Macroblock Adaptive Frame Field Coding (MBAFF) is a coding mode that is enabled in the Sequence Parameter Set and is available thereafter in any slice coded in Frame mode. MBAFF makes it possible to adaptively switch between frame and field coding within a single frame, for example, to maximize coding efficiency. Macroblocks are handled in pairs, consisting of two vertically adjacent macroblocks.

For each macroblock pair, mb_field_decoding_flag, signaled in the header of the upper macroblock, indicates whether the pair is coded as a frame macroblock pair or a field macroblock pair. If it is a frame MB pair, then the top and bottom macroblocks are coded separately as frame macroblocks. Blocks are scanned using zig-zag scan. If it is a field MB pair, alternate lines of the MB pair are mapped to top and bottom field macroblocks. Each field macroblock is predicted from the corresponding field in reference picture(s). Blocks in a field MB are scanned using field scan.

5.4 NAL unit¶

H.264 bitstream is transmitted or stored via a series of Network Abstraction Layer packages, called NAL units. The package contains header and body information, along with an importance factor that indicates whether that package must be properly received and with greater priority. Parameter Sets and slices used as reference are examples of high priority packages.

Coded slices are described as Video Coding Layer (VCL) NAL units. A coded sequence begins with an Instantaneous Decoder Refresh (IDR) Access Unit, an Intra coded slice. This is followed by the default slice type.

The default slices can contain Data Partitioned slices, separate NAL units which carry different components of coded video data that can not be lost due to error-prone transport situations.

Non-VCL NAL units include Parameter Sets, Supplemental Enhancement Information parameters and delimiters that define boundaries between coded sections. Basically header information.

5.5 Parameter Sets¶

Parameter sets are NAL units that carry decoding configuration. It is required only a single set for a number of slices, and it can be sent via special protocols in order to ensure its correct receiving. One of these protocols is the Forward Error Correction.

A Sequence Parameter Set (SPS) contains parameters common to an entire video sequence, such as the Profile and Level, the size of a video frame and certain decoder constraints such as the maximum number of reference frames. Each SPS has a unique identifier called seq_parameter_set_id.

A Picture Parameter Set (PPS) contains parameters common to a subset of slices, and include entropy coding type, number of active reference frames and initialization parameters. The PPS has its own unique identifier, but it also points to a reference SPS, inheriting its parameters. Each coded slice points to a PPS and inherits its parameters. In this way, there is considerable flexibility to set up common coding parameters via SPS and PPS NAL units and then refer to these in subsequent coded slices.

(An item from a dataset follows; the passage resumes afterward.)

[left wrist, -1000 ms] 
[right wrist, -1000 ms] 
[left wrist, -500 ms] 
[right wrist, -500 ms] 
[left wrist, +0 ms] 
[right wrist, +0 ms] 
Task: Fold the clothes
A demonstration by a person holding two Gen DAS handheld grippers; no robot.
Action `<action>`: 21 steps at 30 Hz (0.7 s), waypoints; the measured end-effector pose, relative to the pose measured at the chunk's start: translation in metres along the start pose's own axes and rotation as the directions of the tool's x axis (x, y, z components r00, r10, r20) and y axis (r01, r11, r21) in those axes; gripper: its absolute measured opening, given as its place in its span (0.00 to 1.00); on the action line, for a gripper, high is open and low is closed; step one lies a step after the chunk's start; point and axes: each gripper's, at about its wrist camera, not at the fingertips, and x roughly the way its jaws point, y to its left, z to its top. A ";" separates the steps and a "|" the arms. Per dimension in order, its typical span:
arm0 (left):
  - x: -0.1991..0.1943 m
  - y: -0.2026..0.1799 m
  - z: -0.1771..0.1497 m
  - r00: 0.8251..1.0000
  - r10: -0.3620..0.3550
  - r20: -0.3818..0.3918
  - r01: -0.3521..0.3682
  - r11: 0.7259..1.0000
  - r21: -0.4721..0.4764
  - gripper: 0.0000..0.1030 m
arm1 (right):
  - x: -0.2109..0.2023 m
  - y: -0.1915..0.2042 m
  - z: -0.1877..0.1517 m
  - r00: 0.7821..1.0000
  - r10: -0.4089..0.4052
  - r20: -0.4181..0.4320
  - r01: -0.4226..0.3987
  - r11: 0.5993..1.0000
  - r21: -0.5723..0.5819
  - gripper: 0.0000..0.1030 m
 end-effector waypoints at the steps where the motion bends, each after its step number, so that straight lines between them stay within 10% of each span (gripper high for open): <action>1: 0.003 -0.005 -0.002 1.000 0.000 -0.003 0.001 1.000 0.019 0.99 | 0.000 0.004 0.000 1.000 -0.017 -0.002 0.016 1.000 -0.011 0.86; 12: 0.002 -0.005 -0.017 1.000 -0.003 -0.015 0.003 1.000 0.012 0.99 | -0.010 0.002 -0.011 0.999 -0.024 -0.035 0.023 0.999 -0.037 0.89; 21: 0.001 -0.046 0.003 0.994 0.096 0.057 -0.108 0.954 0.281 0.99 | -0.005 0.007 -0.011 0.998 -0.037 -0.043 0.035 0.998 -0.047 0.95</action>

Activation of Parameter Sets

Parameter Sets remain inactive until second order, and as such it is not used by the decoder. A slice may refer to a PPS, activating until a different one is referred instead. By activating a PPS, the SPS that it refers to is also activated, and will remain that way until the end of the sequence, signaled by an IDR Access Unit. This way, an SPS is effectively activated by an IDR slice.

5.6 Slice Layer¶

5.6.1 Slice types¶

There are different slice types with different sizes. The encoder may choose between one slice per picture, many slices per picture with many blocks per slice, or many slices per picture with a fixed number of macroblocks. Each type will be better for different scenarios and depending on the content of the sequence. See table below for slice types.

docs/img/slice_types.png

5.6.2 Slice Header¶

Each slice contains a header with information common to all macroblocks within. The header specifies the type of slice, the default quantization parameter QP, the reference frame settings, and the number of the frame in the sequence.

5.6.3 Slice Data¶

The slice data is a series of macroblocks that make a slice. During these sequences, there is a common empty macroblock called a skip macroblock, and the amount of skips can signal the type of entropy coding used. A sequence of skips is flagged by mb_skip_run and indicates the CAVLC entropy coding mode, and a single skip signaled by mb_skip_flag indicates the CABAC entropy coding mode. This skip macroblock can not occur in I type slices, that contains Intra coding predictions.

5.7 Macroblock layer¶

5.7.1 Overview¶

The Macroblock Layer contains all the syntax elements necessary to decode a single macroblock.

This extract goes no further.